For those who came in late, in 2019 Purism launched a suite of privacy-protecting, no-tracking apps and services named Librem One. And it included an encrypted, no-logging, virtual private network tunnel named Librem Tunnel.
The issue was Apple's policy that applications that make in-app purchases or offer subscriptions using Apple's payment platform pay Apple a third of their revenue.
"The justification behind that fee is that companies are benefiting from all of the work Apple has put into its payments platform and so the fee helps them maintain that payments infrastructure while saving app developers from having to implement their own payment or subscription infrastructure", the company said.
While the company has lived with that for a while, recently its VPN endpoints changed, which required it to update the Librem Tunnel application. Unfortunately Purism's attempts to push an update were blocked, because Apple saw that the application was a VPN, which flagged it to check whether it was a subscription service - which VPNs frequently are.

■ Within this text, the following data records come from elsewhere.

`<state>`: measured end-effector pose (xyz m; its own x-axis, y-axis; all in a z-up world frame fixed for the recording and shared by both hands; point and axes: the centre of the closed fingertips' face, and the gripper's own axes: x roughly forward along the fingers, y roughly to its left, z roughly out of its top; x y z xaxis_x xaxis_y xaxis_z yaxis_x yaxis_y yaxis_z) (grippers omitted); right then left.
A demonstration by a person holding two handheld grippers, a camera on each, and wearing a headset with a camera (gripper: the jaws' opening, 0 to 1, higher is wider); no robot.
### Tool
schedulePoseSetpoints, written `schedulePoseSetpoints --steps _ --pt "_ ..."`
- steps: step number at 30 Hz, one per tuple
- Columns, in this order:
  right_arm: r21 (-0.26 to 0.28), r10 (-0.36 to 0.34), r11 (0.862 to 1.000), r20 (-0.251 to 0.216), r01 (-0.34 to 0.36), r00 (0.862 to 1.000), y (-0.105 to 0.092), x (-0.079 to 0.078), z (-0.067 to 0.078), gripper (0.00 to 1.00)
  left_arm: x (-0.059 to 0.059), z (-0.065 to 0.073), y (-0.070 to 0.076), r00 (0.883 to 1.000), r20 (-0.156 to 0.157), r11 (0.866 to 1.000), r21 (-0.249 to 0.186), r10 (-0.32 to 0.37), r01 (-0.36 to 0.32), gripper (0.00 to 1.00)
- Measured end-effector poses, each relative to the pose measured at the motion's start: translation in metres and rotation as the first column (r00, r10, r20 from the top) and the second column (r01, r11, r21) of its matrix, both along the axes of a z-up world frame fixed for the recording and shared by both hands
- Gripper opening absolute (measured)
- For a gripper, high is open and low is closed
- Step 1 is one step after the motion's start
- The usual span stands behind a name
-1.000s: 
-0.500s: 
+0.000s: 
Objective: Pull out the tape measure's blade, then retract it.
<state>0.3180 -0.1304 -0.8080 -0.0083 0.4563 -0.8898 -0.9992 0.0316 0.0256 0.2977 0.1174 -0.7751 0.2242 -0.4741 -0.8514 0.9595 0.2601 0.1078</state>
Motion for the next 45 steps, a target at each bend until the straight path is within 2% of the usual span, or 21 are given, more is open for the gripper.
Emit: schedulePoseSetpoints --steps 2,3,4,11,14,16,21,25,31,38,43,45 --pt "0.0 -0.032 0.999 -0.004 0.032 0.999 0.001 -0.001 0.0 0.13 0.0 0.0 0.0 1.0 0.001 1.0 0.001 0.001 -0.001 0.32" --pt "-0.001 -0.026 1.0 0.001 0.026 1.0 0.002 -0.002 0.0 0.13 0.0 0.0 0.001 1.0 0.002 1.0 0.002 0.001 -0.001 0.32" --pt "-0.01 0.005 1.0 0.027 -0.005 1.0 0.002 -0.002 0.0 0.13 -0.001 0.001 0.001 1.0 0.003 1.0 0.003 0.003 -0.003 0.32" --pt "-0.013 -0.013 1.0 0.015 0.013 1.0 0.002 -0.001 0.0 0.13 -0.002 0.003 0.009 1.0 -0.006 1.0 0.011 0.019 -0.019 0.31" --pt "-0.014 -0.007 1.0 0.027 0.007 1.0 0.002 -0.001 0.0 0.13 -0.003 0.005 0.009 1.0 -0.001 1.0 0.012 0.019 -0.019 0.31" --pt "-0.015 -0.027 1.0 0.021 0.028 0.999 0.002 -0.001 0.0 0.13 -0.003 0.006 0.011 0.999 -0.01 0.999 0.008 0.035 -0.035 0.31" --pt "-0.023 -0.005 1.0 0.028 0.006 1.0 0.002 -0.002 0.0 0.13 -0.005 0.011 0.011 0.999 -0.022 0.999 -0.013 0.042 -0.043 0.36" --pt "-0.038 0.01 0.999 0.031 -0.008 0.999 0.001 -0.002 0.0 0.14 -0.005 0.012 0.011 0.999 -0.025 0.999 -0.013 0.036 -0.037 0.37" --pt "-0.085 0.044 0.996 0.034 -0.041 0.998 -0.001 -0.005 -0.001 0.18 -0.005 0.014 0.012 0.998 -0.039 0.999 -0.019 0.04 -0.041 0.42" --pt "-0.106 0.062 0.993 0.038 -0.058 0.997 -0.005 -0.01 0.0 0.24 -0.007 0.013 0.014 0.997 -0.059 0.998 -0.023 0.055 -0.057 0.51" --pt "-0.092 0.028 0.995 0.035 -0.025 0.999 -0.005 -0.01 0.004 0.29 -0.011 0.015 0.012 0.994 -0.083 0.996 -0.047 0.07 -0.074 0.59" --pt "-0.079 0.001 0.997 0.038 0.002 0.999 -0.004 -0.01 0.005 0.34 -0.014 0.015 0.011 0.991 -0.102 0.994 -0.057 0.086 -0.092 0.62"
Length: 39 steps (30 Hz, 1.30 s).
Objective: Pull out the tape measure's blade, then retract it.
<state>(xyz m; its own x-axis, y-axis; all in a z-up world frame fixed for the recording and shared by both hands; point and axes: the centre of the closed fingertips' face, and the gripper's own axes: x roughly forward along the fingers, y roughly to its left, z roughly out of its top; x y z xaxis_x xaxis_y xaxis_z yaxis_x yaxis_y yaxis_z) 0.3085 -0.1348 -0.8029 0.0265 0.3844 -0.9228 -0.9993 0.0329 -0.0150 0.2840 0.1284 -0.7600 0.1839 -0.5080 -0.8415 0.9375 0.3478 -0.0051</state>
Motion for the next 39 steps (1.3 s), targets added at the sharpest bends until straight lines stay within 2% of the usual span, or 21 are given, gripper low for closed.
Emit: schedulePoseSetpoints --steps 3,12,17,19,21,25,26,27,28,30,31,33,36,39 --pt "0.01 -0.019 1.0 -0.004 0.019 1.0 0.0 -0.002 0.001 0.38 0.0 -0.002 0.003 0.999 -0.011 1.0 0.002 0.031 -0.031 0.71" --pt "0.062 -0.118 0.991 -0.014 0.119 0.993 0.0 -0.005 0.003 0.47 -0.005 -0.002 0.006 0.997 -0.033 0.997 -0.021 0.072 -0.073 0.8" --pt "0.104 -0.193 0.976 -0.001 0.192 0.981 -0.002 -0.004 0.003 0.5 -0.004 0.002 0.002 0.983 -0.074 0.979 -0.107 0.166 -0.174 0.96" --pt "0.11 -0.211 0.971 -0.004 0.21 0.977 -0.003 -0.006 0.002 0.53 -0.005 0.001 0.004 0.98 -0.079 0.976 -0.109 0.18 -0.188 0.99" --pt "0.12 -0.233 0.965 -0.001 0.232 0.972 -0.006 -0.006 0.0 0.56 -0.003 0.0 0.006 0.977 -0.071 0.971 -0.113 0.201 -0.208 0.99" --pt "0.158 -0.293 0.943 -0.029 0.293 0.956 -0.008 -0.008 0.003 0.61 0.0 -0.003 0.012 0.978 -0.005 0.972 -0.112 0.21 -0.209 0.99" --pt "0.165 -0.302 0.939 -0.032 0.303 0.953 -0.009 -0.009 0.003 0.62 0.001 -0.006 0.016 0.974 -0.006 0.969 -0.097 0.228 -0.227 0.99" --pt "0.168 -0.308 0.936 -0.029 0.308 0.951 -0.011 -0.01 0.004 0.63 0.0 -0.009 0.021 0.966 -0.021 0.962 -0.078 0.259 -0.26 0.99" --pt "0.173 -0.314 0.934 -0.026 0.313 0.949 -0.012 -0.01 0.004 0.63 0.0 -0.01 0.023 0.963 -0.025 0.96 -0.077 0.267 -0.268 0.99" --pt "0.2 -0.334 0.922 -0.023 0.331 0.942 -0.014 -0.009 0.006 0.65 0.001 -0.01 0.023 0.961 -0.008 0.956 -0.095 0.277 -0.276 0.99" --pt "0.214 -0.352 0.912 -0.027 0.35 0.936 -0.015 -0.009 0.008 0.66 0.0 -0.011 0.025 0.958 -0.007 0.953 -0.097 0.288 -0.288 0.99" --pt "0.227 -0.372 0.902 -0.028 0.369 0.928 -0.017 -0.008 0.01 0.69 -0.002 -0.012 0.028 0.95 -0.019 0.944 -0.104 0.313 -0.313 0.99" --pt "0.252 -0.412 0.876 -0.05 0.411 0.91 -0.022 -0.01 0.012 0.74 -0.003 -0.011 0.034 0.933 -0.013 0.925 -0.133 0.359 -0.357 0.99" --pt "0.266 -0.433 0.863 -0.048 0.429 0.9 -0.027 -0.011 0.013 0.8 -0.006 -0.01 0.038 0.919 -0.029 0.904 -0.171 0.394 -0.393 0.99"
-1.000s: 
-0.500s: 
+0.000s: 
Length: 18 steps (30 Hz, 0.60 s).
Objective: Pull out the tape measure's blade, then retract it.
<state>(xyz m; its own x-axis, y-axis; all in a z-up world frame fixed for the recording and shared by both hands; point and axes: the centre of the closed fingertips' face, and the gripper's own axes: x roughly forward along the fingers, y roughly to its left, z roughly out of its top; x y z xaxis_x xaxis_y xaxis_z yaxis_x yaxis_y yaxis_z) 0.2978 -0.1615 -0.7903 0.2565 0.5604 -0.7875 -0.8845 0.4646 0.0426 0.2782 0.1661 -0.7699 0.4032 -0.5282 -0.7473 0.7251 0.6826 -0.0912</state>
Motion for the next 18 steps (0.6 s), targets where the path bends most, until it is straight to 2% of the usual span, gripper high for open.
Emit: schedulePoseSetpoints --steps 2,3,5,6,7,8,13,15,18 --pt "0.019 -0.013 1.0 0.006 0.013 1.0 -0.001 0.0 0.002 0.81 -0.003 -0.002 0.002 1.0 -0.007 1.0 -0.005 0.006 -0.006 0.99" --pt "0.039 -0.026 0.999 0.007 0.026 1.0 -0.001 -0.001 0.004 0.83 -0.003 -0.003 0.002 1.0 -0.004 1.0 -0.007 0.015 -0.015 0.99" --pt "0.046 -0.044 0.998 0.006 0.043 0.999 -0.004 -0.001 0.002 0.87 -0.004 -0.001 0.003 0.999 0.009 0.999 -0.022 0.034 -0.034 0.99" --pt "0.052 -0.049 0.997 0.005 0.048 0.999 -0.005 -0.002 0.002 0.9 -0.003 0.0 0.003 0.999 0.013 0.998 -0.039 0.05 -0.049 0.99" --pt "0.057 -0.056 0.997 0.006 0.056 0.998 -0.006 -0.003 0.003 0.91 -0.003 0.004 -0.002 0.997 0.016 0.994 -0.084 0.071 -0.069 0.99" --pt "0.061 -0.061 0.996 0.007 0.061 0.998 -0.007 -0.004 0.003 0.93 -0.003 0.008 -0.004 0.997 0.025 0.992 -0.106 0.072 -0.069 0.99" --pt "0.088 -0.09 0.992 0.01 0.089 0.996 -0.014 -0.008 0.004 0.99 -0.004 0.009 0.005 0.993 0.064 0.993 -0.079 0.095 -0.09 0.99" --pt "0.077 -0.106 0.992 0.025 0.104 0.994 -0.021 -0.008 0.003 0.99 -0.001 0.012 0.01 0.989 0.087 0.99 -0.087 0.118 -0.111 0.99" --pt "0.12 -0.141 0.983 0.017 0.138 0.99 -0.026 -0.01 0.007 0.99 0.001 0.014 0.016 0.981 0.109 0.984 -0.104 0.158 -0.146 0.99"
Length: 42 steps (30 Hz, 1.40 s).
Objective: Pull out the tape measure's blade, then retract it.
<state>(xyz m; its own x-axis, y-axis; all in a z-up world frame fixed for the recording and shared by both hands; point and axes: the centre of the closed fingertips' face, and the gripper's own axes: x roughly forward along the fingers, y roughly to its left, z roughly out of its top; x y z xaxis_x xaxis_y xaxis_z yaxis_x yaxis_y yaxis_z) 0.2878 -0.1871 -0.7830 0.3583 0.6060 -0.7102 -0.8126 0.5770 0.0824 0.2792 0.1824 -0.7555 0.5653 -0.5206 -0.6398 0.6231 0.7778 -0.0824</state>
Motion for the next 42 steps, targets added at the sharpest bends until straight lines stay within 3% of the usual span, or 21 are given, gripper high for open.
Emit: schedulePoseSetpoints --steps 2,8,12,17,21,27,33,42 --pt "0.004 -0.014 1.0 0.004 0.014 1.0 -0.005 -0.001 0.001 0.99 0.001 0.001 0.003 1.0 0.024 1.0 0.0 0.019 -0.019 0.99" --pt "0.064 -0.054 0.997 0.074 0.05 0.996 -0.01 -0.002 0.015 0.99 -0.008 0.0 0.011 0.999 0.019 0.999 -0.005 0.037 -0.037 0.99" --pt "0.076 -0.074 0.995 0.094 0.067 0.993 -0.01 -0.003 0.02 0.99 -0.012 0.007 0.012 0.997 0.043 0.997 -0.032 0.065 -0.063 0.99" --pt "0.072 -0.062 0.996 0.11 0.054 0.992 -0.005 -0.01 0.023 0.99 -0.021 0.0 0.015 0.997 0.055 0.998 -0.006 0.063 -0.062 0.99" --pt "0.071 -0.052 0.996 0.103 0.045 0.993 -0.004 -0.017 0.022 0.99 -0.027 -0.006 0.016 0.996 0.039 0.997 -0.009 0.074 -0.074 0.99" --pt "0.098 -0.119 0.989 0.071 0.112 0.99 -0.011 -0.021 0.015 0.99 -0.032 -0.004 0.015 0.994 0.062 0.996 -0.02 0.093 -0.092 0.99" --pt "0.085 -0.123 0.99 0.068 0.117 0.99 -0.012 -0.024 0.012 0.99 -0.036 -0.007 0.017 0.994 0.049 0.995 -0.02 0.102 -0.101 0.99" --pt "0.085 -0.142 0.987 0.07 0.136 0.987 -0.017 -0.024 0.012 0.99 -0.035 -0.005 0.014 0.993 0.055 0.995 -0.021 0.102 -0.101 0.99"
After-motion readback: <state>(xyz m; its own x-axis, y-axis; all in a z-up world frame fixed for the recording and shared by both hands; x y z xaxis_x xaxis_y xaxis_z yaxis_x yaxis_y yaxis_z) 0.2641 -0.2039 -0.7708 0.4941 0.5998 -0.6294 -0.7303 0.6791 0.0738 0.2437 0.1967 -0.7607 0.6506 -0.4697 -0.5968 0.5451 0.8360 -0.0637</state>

Even though Librem Tunnel was just part of the overall Librem One offering, because it's part of a subscription service, Apple demanded that the company add the ability to sign up and pay for Librem One subscriptions within the Librem Tunnel app before they will allow updated versions into the App Store.
"Why are they making that requirement even though we already have our own independent payment infrastructure? Because once that app allows in-app purchases, Apple can then automatically take their 30 percent cut", the company said.
"We do not accept these kinds of monopolistic practices, nor do we want to fund them through our own customers. Since Apple does not allow alternatives to the App Store on their platform, we have no choice but to remove Librem Tunnel from iOS, until such time Apple changes their policies either on their own or through government intervention", the company wrote.